Could you repeat the listing exactly, leaving out the pictures?

Start of Data below

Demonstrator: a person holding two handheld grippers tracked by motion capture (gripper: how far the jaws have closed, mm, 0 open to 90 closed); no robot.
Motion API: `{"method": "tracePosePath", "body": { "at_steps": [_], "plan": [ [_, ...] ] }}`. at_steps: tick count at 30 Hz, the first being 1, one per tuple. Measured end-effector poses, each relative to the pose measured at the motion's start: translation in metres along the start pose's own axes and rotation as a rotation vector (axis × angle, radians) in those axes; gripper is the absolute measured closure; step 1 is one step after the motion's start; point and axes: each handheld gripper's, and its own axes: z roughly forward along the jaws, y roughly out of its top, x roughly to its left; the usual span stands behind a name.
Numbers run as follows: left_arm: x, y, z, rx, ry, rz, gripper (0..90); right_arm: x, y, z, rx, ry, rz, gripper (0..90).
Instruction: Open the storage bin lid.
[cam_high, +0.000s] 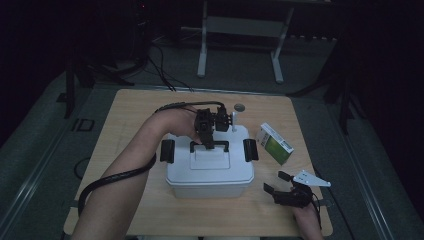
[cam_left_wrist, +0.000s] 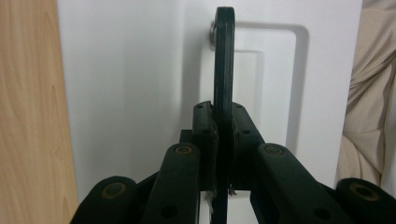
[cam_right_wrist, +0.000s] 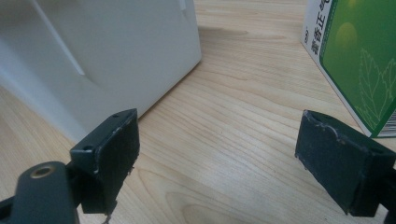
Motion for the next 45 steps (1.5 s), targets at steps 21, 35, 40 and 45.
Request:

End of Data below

> Worked solution
Demonstrator: a person holding two handheld grippers tracked by motion capture (gripper: how far the jaws have closed, mm, 0 open to 90 closed); no robot.
Motion API: `{"method": "tracePosePath", "body": { "at_steps": [_], "plan": [ [_, ...] ] }}`. at_steps: tick count at 30 Hz, the first being 1, one per tuple. Measured end-effector poses, each relative to the pose measured at the motion's start: translation in metres along the start pose's own axes and rotation as a rotation vector (axis × angle, radians) in those axes; gripper is the absolute measured closure; step 1 is one step after the motion's start; point and axes: each handheld gripper's, and its own axes: z roughly forward along the jaws, y roughly out of its top, x roughly to its left; the usual span stands behind a name.
Numbers run as follows: left_arm: x, y, z, rx, ry, rz, gripper (0..90); right_arm: x, y, z, rx, ry, rz, gripper (0..90).
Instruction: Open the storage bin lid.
[cam_high, +0.000s] 
[cam_left_wrist, +0.000s] 
[cam_right_wrist, +0.000s] 
Motion for the next 45 steps (1.5 s), targets at steps 21, 35, 40 and 45.
Request:

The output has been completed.